Cape Town

15 July - 4 September 2021
my whole body changed into something else

STEVENSON is pleased to present my whole body changed into something else, a group exhibition taking place across the galleries in Cape Town and Johannesburg, curated by Sisipho Ngodwana and Sinazo Chiya. View online presentation here.

The title of this exhibition is drawn from a quote by Sun Ra, in which the artist, thinker and composer describes a moment of abduction and renewal. Ra states that, in a pivotal journey between Earth and Saturn, his tangible form and personal history were metamorphosed, allowing him to continue existence in a truer mode: as an alien brought to preach peace.

In pursuing the questions raised by his assertion, this exhibition probes individual and collective ideas of bodily existence and processes of transformation, using works from 1950 to the present day. The participating artists attend to the challenges presented by history, the dictates of commerce, the sensory borders between how matter is experienced, and the perceptions of binaries and opposition – ranging from geopolitical conflicts to the tensions between humanity and the natural world in which we live.

Films by Aziz Hazara, Monilola Olayemi Ilupeju and Erkan Özgen observe the mechanics of conditioning, unconscious social habits and collective negotiations of space, while Ruth Ige, Frida Orupabo, Dada Khanyisa and Neo Matloga take intimate views of interiority, interpersonal exchange and customs of relation through their new works. 

Mmakgabo Helen Sebidi and Portia Zvavahera delve into the intangible through paintings depicting events within the subconscious, echoing the altered states captured by Léonard Pongo and Pieter Hugo.
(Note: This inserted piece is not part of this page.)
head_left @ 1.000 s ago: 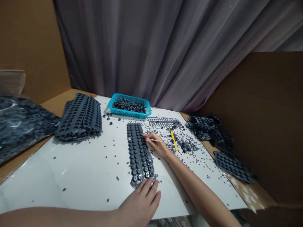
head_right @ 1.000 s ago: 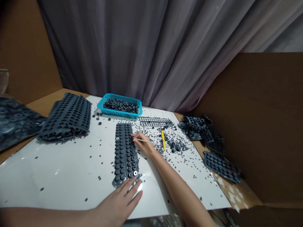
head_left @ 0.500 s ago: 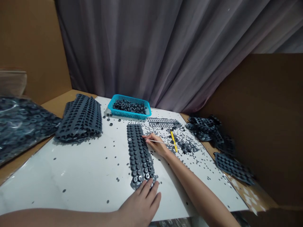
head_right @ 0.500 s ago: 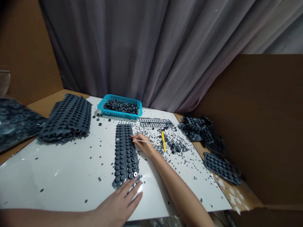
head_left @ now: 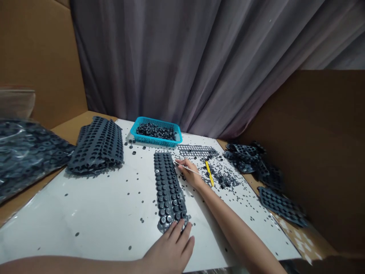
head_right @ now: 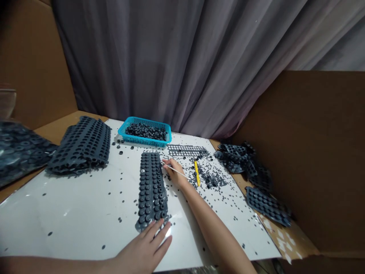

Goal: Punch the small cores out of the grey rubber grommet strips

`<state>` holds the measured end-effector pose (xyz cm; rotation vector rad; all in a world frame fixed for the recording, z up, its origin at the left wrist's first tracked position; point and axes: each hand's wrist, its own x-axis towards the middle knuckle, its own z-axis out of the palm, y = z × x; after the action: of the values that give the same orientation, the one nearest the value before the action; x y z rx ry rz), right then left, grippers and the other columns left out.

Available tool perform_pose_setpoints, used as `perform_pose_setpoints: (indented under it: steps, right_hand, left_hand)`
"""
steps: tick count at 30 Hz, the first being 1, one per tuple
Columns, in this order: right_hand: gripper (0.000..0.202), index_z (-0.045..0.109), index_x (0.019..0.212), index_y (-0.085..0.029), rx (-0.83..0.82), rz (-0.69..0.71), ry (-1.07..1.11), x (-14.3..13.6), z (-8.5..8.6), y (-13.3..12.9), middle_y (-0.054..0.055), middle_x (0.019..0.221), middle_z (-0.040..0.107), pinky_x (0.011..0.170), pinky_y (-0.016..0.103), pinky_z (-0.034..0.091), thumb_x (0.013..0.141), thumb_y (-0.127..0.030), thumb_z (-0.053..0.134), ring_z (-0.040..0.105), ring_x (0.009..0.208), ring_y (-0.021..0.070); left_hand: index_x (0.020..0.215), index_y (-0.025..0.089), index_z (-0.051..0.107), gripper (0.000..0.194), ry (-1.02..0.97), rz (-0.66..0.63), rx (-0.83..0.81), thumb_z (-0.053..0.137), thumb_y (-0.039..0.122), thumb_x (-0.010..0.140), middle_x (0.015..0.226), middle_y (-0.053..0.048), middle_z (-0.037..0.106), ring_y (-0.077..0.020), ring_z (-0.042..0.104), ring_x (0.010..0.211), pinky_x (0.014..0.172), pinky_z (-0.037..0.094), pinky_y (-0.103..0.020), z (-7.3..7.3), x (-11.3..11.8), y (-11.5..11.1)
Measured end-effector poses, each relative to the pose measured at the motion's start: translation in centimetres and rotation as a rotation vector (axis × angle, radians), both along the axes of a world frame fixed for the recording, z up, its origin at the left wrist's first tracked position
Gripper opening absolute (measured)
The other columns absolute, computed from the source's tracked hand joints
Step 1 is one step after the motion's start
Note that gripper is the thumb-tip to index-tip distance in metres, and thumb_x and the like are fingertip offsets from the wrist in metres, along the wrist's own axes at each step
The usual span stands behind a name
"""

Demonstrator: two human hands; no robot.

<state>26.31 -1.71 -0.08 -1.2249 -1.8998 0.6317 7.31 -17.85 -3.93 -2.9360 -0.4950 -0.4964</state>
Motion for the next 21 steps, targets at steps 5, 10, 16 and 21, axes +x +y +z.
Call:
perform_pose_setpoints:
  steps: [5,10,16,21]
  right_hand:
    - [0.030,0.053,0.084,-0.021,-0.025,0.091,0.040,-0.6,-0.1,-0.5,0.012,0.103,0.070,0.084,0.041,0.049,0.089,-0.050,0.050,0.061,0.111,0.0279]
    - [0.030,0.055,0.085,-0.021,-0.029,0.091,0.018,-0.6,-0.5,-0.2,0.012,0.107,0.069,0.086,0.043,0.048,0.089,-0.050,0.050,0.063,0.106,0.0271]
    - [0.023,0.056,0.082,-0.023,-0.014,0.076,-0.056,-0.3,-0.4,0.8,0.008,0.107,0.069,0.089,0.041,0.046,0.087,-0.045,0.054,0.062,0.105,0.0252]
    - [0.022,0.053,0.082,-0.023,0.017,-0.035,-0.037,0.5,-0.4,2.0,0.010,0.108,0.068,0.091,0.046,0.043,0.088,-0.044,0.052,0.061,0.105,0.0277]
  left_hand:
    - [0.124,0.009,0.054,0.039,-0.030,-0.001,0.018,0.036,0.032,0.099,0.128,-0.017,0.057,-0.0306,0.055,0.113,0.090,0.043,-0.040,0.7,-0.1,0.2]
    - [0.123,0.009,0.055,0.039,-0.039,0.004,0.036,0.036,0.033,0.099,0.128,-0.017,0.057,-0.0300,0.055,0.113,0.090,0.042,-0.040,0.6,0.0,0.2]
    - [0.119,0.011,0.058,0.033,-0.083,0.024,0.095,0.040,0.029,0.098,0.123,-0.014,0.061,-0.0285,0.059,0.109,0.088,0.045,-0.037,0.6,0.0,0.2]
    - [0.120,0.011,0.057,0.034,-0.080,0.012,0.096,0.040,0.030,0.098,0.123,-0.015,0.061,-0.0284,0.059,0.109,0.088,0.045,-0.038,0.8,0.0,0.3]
In their respective photographic series The Uncanny and Californian Wildflowers, Pongo and Hugo offer visuals orbiting contemporary life under chemical and spiritual influences to discuss the supposed threshold between the somatic and the supernatural.

Rahima Gambo, Belinda Blignaut and Precious Okoyomon investigate the presumptive supremacy of human intellect within the perennial logic of the natural world through works constructed from blood, clay, brass, powdered rock, raw wool and other natural materials. Thami Kiti, Penny Siopis, Moshekwa Langa and Serge Alain Nitegeka – working too in two and three dimensions – further examine the ability of inanimate forms to communicate, whether as portraits by proxy or extensions of personhood.

Large-scale installations by Paulo Nazareth and Jane Alexander use oblique means to address the political weight of shared space and history. Alexander’s Infirmary was initially developed as a site-specific installation, native to Erf 81 in Cape Town, a retired ammunition depot that was built by the British military in 1891. The space has since been declared a provincial heritage site, now functioning as an eco-village and foster home for people and animals. Known colloquially as Tamboerskloof Farm, its residents face gentrification by way of ongoing threats of eviction. In Alexander’s Infirmary, hybrid, paraplegic forms converse with figures alluding to state, liturgical and commercial authority; through mien and gesture, each character makes allusions to the different ways power is embodied. Nazareth spotlights the fissures between nourishment and extinction in MAZE, using black and white species of corn. The origin of the former is traced back to the Aztecs, and is widely used across South America where it features in the region’s folklore. The latter is said to have been introduced to South America from its origin in Mexico, spreading globally through trade and colonialism. The crop was also favoured for its ability to sustain enslaved people as they were being transported between continents. These points of analysis find resonance in a new painting by Natasja Kensmil that directly addresses the Dutch East India Company’s exploits in the Cape of Good Hope.

Photography by Ajamu X and a new work on powdered steel by Simon Gush engage with the politicisation of the living, loving and labouring body, while Kaylin Moonsamy’s mixed-media portrayal of the goddess Kali seeks to combat the erasure of non-normative belief systems in racialised modernity. Untitled, an early drawing by Ernest Mancoba, is featured as a refrain and reminder of the possibilities of transcendence.

Other participating artists include Kamyar Bineshtarigh, Simnikiwe Buhlungu, Steven Cohen, Ben Enwonwu, Feelings Radio Project, Meleko Mokgosi, Thandiwe MsebenziSimphiwe Ndzube, Wura Natasha Ogunji and Farah Al Qasimi.

On 23 and 24 July, experimental sound duo Feelings Radio Project will present a sonic intervention, broadcast live on Mixcloud from the Cape Town gallery, from 5-8pm. On day one of the intervention, the duo presents a music set that unites the various audio elements of the exhibition into a single soundscape, and on day two the artists will be accompanied by drummer and percussionist Bonolo Nkoane.

The exhibition opens on Thursday 15 July 2021 across both Cape Town and Johannesburg galleries as well as online, appointments not required.